PROBLEM REQUIREMENTS
Your task is to copy each line of the material below that includes "holes".

STORED DATA
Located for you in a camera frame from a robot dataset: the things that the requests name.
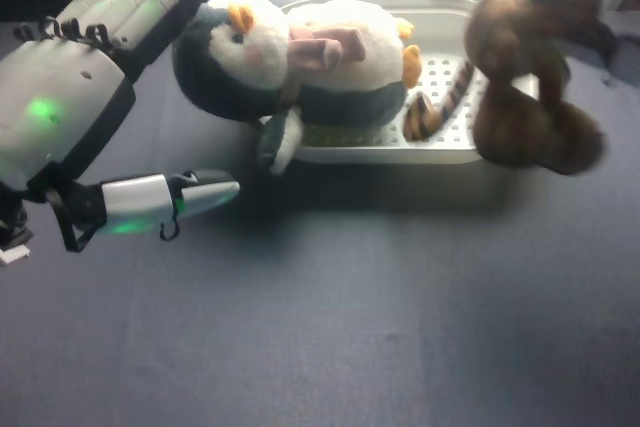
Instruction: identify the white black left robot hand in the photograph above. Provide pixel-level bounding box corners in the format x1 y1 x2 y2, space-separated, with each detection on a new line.
0 0 242 254

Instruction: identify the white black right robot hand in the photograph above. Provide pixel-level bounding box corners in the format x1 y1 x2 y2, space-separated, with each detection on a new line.
522 0 620 61

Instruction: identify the brown plush toy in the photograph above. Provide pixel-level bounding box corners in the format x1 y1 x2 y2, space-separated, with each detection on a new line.
402 0 610 177

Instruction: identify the plush penguin toy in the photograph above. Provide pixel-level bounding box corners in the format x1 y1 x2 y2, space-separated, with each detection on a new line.
171 0 423 177

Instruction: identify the white perforated tray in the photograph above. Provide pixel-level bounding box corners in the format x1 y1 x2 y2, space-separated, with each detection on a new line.
252 0 542 166

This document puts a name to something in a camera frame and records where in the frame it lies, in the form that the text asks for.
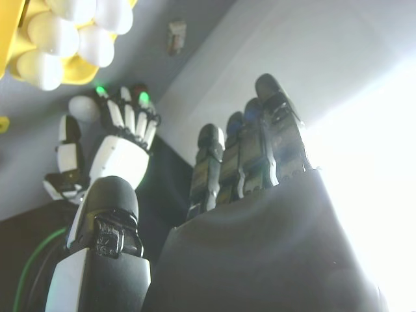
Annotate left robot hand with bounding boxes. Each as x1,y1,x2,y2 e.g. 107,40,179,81
45,73,391,312

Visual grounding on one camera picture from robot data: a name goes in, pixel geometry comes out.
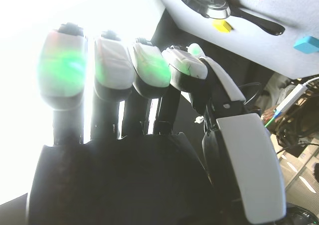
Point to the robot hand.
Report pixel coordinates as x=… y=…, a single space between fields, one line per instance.
x=139 y=180

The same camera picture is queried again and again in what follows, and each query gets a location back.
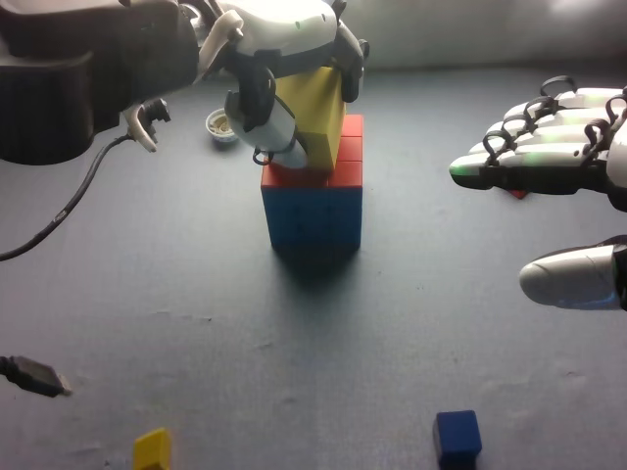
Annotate small blue cube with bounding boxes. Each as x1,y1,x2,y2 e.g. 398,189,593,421
432,409,484,466

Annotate small white toy bowl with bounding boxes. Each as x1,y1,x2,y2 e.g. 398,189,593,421
204,108,242,148

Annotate black USB cable plug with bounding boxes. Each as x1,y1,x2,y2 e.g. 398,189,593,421
0,354,73,399

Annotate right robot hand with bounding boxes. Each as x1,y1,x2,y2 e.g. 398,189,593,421
448,75,627,312

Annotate white backdrop sheet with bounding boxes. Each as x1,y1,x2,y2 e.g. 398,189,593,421
342,0,627,74

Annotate black camera cable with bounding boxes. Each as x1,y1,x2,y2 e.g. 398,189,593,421
0,134,131,261

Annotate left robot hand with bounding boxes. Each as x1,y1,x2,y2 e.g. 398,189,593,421
215,0,369,172

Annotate Rubik's cube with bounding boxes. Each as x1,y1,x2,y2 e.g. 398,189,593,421
261,114,366,256

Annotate grey table cloth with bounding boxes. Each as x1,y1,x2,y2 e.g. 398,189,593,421
0,63,627,470

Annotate large yellow block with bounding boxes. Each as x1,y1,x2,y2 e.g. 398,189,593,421
273,66,348,172

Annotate small yellow wedge block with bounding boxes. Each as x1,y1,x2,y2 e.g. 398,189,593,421
132,427,173,470

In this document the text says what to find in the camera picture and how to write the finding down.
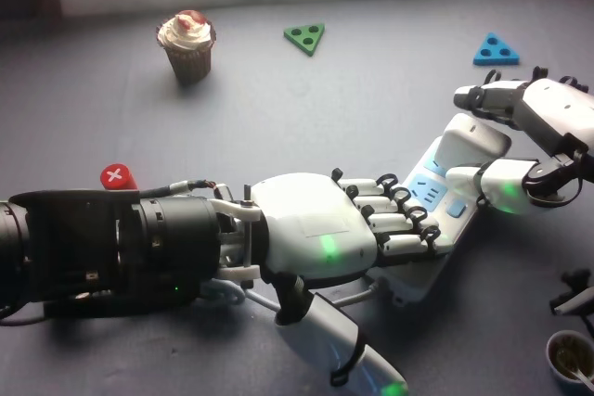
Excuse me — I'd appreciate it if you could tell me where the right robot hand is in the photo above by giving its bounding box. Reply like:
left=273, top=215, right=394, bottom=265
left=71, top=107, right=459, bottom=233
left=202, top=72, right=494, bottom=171
left=445, top=66, right=594, bottom=217

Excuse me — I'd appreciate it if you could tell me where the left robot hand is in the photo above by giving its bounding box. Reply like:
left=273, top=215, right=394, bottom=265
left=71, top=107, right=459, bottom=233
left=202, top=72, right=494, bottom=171
left=252, top=166, right=443, bottom=396

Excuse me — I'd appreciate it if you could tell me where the white blue power strip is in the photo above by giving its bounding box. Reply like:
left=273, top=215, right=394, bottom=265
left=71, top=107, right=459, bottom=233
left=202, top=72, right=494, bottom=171
left=373, top=135, right=511, bottom=310

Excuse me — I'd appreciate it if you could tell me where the blue triangle block with holes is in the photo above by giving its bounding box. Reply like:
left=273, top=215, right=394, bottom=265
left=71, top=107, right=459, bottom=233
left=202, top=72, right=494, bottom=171
left=471, top=32, right=521, bottom=67

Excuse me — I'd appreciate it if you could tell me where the grey table cloth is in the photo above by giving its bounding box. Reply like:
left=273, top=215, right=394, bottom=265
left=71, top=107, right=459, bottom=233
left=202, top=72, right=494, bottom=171
left=0, top=0, right=594, bottom=396

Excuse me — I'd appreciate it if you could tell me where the green triangle block with holes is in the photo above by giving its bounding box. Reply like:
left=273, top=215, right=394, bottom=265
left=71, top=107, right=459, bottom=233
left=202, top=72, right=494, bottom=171
left=282, top=23, right=327, bottom=58

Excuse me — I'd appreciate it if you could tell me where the red cylinder with white cross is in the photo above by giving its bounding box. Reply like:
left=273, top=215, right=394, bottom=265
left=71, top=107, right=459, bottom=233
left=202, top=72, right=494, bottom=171
left=99, top=163, right=140, bottom=193

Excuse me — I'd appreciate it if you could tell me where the toy cupcake with cream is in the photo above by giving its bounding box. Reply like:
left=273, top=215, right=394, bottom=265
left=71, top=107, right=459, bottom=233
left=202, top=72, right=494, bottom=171
left=156, top=9, right=217, bottom=85

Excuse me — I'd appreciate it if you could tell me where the small white bowl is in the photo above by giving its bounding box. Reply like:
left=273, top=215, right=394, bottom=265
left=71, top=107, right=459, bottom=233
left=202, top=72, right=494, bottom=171
left=546, top=329, right=594, bottom=389

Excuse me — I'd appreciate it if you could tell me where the small white spoon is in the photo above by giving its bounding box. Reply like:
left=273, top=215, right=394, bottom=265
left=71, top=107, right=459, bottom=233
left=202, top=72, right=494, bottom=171
left=566, top=364, right=594, bottom=393

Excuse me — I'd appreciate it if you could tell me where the grey power cord with plug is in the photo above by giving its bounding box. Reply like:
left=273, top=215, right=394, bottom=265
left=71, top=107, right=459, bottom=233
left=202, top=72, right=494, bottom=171
left=201, top=275, right=380, bottom=314

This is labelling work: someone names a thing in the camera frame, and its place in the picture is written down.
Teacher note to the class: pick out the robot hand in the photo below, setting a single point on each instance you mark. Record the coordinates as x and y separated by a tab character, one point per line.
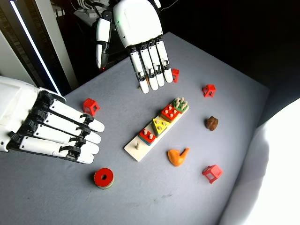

ANSWER TO THIS EXERCISE
Excuse me — I'd appreciate it if you could tell me where the blue triangle block with holes is in the photo above by giving its bounding box. Reply like:
Excuse me — I'd appreciate it if you could tell me where the green triangle block with holes is in the photo above by giving its bounding box. Reply like:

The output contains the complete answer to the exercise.